Matricellular proteins in the trabecular meshwork: review and update.

作者信息

Chatterjee Ayan, Villarreal Guadalupe, Rhee Douglas J

机构信息

Department of Ophthalmology and Visual Sciences, University Hospitals Eye Institute, Case Western Reserve University School of Medicine , Cleveland, Ohio.

出版信息

J Ocul Pharmacol Ther. 2014 Aug;30(6):447-63. doi: 10.1089/jop.2014.0013. Epub 2014 Jun 5.

DOI:10.1089/jop.2014.0013
PMID:24901502
原文链接:https://pmc.ncbi.nlm.nih.gov/articles/PMC4074754/
Abstract

Abstract Primary open-angle glaucoma (POAG) is a leading cause of blindness worldwide, and intraocular pressure (IOP) is an important modifiable risk factor. IOP is a function of aqueous humor production and aqueous humor outflow, and it is thought that prolonged IOP elevation leads to optic nerve damage over time. Within the trabecular meshwork (TM), the eye's primary drainage system for aqueous humor, matricellular proteins generally allow cells to modulate their attachments with and alter the characteristics of their surrounding extracellular matrix (ECM).

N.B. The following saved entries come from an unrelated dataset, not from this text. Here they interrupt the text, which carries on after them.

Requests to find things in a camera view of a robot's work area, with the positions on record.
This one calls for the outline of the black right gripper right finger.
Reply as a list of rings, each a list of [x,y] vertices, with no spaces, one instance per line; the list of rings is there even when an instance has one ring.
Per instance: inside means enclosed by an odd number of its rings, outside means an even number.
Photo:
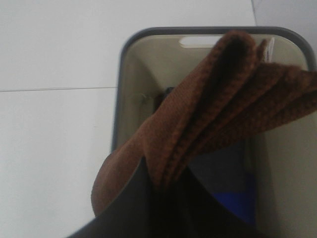
[[[249,226],[222,206],[189,168],[173,186],[172,238],[249,238]]]

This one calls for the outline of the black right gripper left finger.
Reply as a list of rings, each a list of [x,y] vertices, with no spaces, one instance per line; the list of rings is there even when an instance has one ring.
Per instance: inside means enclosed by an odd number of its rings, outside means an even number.
[[[154,191],[145,158],[119,195],[71,238],[167,238],[165,196]]]

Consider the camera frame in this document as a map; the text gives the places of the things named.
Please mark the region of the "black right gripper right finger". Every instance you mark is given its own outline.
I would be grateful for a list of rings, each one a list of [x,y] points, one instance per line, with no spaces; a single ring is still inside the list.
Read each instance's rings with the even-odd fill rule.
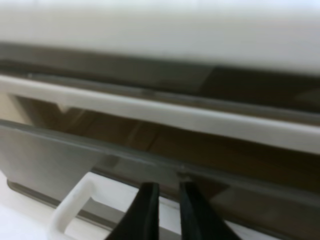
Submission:
[[[234,240],[235,233],[213,210],[195,183],[181,182],[180,224],[183,240]]]

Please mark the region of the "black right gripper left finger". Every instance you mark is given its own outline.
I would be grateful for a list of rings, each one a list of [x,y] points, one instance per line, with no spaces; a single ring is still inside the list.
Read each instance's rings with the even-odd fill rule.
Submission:
[[[119,224],[108,240],[159,239],[159,185],[143,183]]]

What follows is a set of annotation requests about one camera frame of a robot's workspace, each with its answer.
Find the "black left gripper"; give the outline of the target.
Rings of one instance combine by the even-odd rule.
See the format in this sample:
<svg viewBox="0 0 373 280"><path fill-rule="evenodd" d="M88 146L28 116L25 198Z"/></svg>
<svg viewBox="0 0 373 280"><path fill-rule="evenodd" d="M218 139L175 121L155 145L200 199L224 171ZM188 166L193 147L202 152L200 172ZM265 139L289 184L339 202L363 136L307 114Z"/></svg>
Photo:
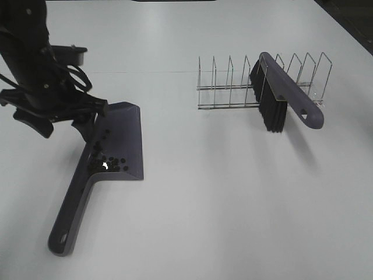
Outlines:
<svg viewBox="0 0 373 280"><path fill-rule="evenodd" d="M12 86L1 90L1 105L19 108L13 114L16 121L49 138L54 127L46 118L73 119L71 126L90 142L96 114L105 116L108 102L89 95L92 84L81 66L59 63L51 45L34 52L22 45L2 44L1 56L16 79L1 76Z"/></svg>

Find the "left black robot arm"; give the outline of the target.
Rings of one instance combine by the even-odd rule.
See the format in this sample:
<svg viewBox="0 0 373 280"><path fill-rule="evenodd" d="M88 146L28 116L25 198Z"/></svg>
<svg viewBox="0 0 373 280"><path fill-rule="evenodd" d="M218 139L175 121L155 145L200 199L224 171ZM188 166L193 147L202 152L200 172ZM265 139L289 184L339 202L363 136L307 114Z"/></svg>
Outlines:
<svg viewBox="0 0 373 280"><path fill-rule="evenodd" d="M1 80L1 105L13 105L13 117L49 138L54 123L71 121L90 141L96 116L108 102L88 92L92 84L81 69L84 47L50 44L45 1L1 1L1 57L14 80Z"/></svg>

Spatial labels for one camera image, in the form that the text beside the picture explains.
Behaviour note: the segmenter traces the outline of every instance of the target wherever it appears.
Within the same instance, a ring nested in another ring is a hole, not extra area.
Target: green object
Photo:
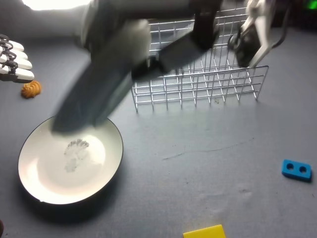
[[[314,10],[317,9],[317,0],[312,0],[307,5],[308,9]]]

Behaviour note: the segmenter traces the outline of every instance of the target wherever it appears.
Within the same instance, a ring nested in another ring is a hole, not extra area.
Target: hole in blue block
[[[301,173],[305,174],[307,170],[306,170],[306,167],[300,166],[299,171],[300,171]]]
[[[293,169],[294,169],[294,165],[293,165],[293,164],[287,164],[287,165],[286,165],[286,168],[287,168],[288,170],[293,170]]]

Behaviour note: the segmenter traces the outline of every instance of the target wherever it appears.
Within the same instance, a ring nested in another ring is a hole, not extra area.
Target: wire basket
[[[138,111],[141,104],[193,101],[195,106],[200,100],[212,102],[213,98],[234,96],[240,101],[244,95],[253,94],[259,98],[268,66],[240,68],[235,55],[228,51],[229,37],[236,33],[238,27],[246,20],[245,7],[218,12],[216,23],[219,38],[213,49],[200,59],[171,71],[169,74],[151,80],[135,83],[131,89],[134,105]],[[194,20],[172,22],[151,22],[152,43],[150,54],[155,55],[161,47],[171,43],[182,31],[193,27]]]

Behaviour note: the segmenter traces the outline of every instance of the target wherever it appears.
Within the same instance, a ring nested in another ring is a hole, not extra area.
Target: plate rim
[[[120,163],[119,163],[119,165],[118,165],[118,168],[115,170],[113,176],[112,176],[112,177],[110,178],[110,180],[109,180],[106,184],[104,184],[98,191],[96,191],[95,193],[91,194],[90,196],[88,196],[88,197],[86,197],[86,198],[84,198],[84,199],[81,199],[81,200],[78,200],[78,201],[74,201],[74,202],[68,202],[68,203],[51,203],[51,202],[41,201],[39,198],[37,198],[37,197],[35,197],[34,195],[32,195],[32,194],[29,192],[29,190],[24,186],[24,184],[23,184],[23,182],[22,182],[22,179],[21,179],[20,171],[19,171],[19,162],[20,162],[20,156],[21,156],[21,152],[22,152],[22,149],[23,149],[23,147],[24,147],[24,144],[25,144],[25,142],[28,140],[28,138],[31,136],[31,134],[32,134],[39,126],[41,126],[43,123],[47,122],[48,120],[50,120],[50,119],[52,119],[52,118],[54,118],[54,117],[55,117],[55,116],[52,116],[52,117],[46,119],[45,121],[43,121],[42,123],[40,123],[37,127],[35,127],[35,128],[31,131],[31,133],[30,133],[30,134],[27,136],[27,138],[24,140],[23,145],[22,145],[22,147],[21,147],[21,149],[20,149],[20,152],[19,152],[19,158],[18,158],[18,163],[17,163],[18,177],[19,177],[20,183],[22,184],[23,188],[28,192],[29,195],[31,195],[33,198],[35,198],[37,201],[39,201],[39,202],[41,202],[41,203],[52,204],[52,205],[68,205],[68,204],[75,204],[75,203],[78,203],[78,202],[85,201],[85,200],[87,200],[88,198],[90,198],[90,197],[96,195],[96,194],[97,194],[98,192],[100,192],[101,190],[103,190],[104,187],[106,187],[107,184],[110,183],[110,181],[113,179],[113,177],[116,175],[118,169],[120,168],[120,165],[121,165],[122,159],[123,159],[123,152],[124,152],[124,144],[123,144],[123,139],[122,139],[121,132],[120,132],[120,130],[118,129],[118,127],[113,123],[113,121],[111,121],[109,118],[107,118],[107,121],[110,121],[110,122],[114,125],[114,127],[117,129],[117,131],[119,132],[119,135],[120,135],[120,138],[121,138],[121,144],[122,144],[122,154],[121,154]]]

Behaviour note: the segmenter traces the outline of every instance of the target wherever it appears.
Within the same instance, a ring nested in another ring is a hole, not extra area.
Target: blue block
[[[282,174],[285,177],[305,182],[310,182],[312,179],[312,169],[310,165],[291,160],[283,161]]]

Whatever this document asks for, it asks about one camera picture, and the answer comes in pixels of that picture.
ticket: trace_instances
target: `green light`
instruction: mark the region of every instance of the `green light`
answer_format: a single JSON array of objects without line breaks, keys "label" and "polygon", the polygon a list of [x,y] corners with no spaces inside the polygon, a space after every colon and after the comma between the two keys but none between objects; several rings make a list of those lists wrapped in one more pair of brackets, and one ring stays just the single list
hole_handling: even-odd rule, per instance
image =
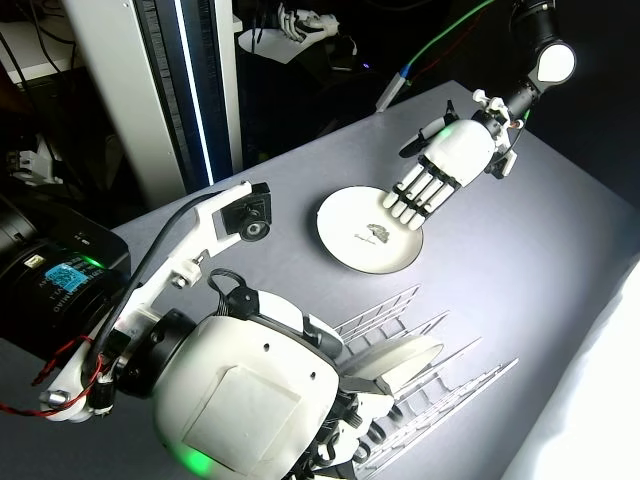
[{"label": "green light", "polygon": [[439,135],[442,138],[447,138],[449,135],[451,135],[453,133],[453,129],[451,127],[444,127],[442,130],[440,130]]},{"label": "green light", "polygon": [[182,460],[184,466],[200,477],[207,475],[215,463],[212,459],[198,450],[185,452],[181,457],[182,458],[180,460]]},{"label": "green light", "polygon": [[82,259],[89,263],[90,265],[93,265],[94,267],[98,267],[98,268],[102,268],[103,270],[106,268],[104,265],[102,265],[100,262],[94,260],[93,258],[89,258],[85,255],[81,255]]}]

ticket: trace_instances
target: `cable connector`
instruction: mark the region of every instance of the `cable connector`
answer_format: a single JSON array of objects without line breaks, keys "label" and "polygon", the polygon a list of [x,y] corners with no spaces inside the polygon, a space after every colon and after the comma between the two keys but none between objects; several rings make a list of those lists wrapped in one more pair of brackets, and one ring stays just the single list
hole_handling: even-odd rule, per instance
[{"label": "cable connector", "polygon": [[380,98],[376,102],[377,112],[384,112],[393,99],[396,98],[396,95],[407,81],[406,75],[408,75],[408,73],[409,67],[406,66],[394,75],[393,80],[391,80],[389,85],[387,85],[387,88],[385,88],[384,92],[382,92],[382,95],[380,95]]}]

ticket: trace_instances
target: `white light strip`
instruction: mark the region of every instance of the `white light strip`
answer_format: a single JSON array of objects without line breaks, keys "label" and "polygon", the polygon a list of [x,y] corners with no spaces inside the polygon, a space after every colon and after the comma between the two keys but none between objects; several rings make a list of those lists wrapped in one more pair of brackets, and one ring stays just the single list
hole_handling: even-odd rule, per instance
[{"label": "white light strip", "polygon": [[200,114],[200,102],[198,101],[198,92],[196,90],[196,82],[193,78],[193,67],[191,66],[191,54],[189,53],[189,43],[187,42],[187,29],[184,26],[184,17],[182,16],[181,0],[174,0],[176,6],[176,17],[178,17],[178,30],[180,30],[180,41],[182,42],[182,53],[184,54],[184,62],[187,66],[187,77],[189,78],[189,90],[191,90],[191,99],[193,100],[193,109],[196,112],[196,123],[198,124],[198,133],[200,134],[200,145],[202,145],[202,153],[204,154],[204,166],[207,169],[207,178],[209,185],[213,185],[213,172],[211,171],[211,161],[209,160],[209,149],[207,148],[207,139],[204,136],[204,126],[202,125],[202,115]]}]

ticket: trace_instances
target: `gray table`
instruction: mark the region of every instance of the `gray table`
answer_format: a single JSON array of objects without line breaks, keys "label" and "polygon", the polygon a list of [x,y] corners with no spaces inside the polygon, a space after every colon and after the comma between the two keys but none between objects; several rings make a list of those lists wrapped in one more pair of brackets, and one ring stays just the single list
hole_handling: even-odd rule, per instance
[{"label": "gray table", "polygon": [[[450,384],[520,357],[504,379],[381,476],[387,479],[499,478],[639,246],[640,217],[633,208],[525,133],[507,180],[482,176],[427,221],[423,251],[411,267],[370,276],[332,260],[314,235],[319,203],[349,185],[390,186],[413,162],[401,160],[398,147],[442,114],[449,98],[461,115],[475,110],[469,92],[450,82],[217,185],[267,181],[274,224],[264,241],[238,245],[211,266],[232,268],[255,288],[332,325],[420,283],[404,316],[408,323],[450,309],[436,331],[445,354],[477,336],[485,339],[444,374]],[[177,205],[116,229],[134,263]],[[179,224],[164,252],[190,225],[190,219]],[[158,307],[202,318],[216,301],[202,284],[169,292]],[[40,363],[6,344],[0,361],[2,398],[32,402],[37,393],[28,381]],[[4,415],[0,477],[192,478],[154,438],[149,407],[121,396],[110,418],[80,425]]]}]

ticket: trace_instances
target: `white robot shell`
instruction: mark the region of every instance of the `white robot shell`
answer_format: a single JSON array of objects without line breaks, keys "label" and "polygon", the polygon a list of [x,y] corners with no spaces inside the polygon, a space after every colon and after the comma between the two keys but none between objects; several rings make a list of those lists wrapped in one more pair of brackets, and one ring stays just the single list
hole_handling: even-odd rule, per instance
[{"label": "white robot shell", "polygon": [[320,429],[338,381],[329,363],[286,335],[209,317],[154,389],[156,430],[201,477],[280,480]]}]

It is now well established that ECM turnover in the TM affects outflow facility, and matricellular proteins are emerging as significant players in IOP regulation. The formalized study of matricellular proteins in TM has gained increased attention. Secreted protein acidic and rich in cysteine (SPARC), myocilin, connective tissue growth factor (CTGF), and thrombospondin-1 and -2 (TSP-1 and -2) have been localized to the TM, and a growing body of evidence suggests that these matricellular proteins play an important role in IOP regulation and possibly the pathophysiology of POAG. As evidence continues to emerge, these proteins are now seen as potential therapeutic targets. Further study is warranted to assess their utility in treating glaucoma in humans.

摘要

摘要 原发性开角型青光眼(POAG)是全球失明的主要原因,而眼压(IOP)是一个重要的可调节风险因素。眼压是房水生成和房水流出的函数,长期眼压升高被认为会随着时间的推移导致视神经损伤。在小梁网(TM)中,眼睛房水的主要引流系统,基质细胞蛋白通常允许细胞调节它们与周围细胞外基质(ECM)的附着并改变其特性。现在已经明确,小梁网中的细胞外基质周转会影响房水流出率,并且基质细胞蛋白正在成为眼压调节中的重要参与者。对小梁网中基质细胞蛋白的正式研究越来越受到关注。富含半胱氨酸的酸性分泌蛋白(SPARC)、肌纤蛋白、结缔组织生长因子(CTGF)以及血小板反应蛋白-1和-2(TSP-1和TSP-2)已定位到小梁网,越来越多的证据表明这些基质细胞蛋白在眼压调节以及可能在原发性开角型青光眼的病理生理学中起重要作用。随着证据不断出现,这些蛋白现在被视为潜在的治疗靶点。有必要进一步研究以评估它们在治疗人类青光眼方面的效用。